I'm good, just tired from chardonnay and giving hand jobs.
I just convinced a girl to drink my spit cup cuz I said it was dark beer and would get her drunk faster. I dare you to try something better.
she's telling me all about the love triangles of her sims. you tell me how it's going.
they were having a wine tasting so i tasted every wine...then knocked over an entire display of gourmet olives and was asked to leave... but they still let me buy my 6 bottles of wine before escorting me out
I'm pretty sure I had my drunk fortune told by a gay Miss Cleo last night. At least it's advice sober me can agree with.

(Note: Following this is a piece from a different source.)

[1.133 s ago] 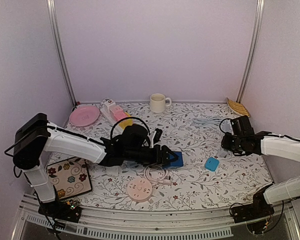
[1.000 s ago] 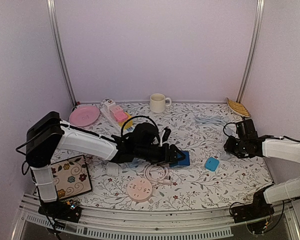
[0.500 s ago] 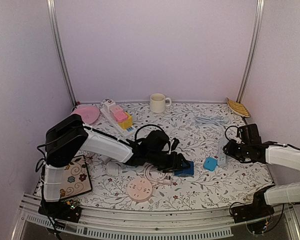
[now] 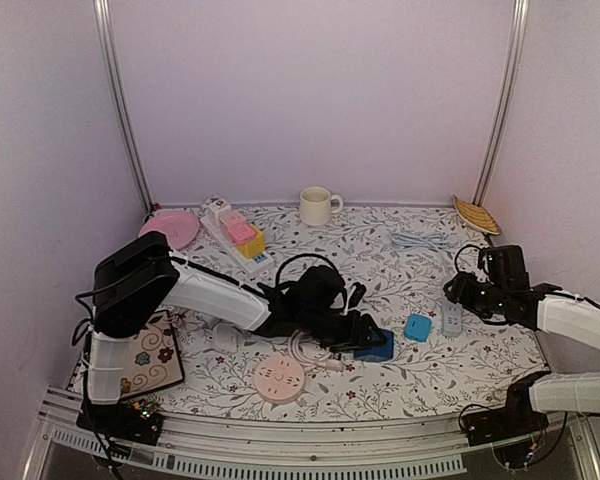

I feel like as your wife, as cool with your decision-making skills as I usually am, there should be a bigger explanation to you adopting a child while I'm in Houston.
I'm just gonna pretend you didn't ask me that. I'll sweep that shattered moment of our friendship under the shame rug.
I just watched Matt try to put on a pillowcase thinking it was a t-shirt.
I just got breakfast in bed and he went down on me. And you though he was a bad idea. Shame
I had mdma, weed, and alcohol in my system. My doctor seems to think that's how I tore my groin.
I almost died today via plastic wrap. I AM THE REASON THEY PUT WARNING LABELS ON THINGS.
GOIN TO BED BEFORE TEQUILA BLEEDS FROM MY EYEBALLS
If you send me another picture of a donut on your penis while I'm at work, I may have to slap you With the donut.
The first time he ever tried to hold my hand, I moon walked away.
I swear my vagina needs to be taken away from me when I drink.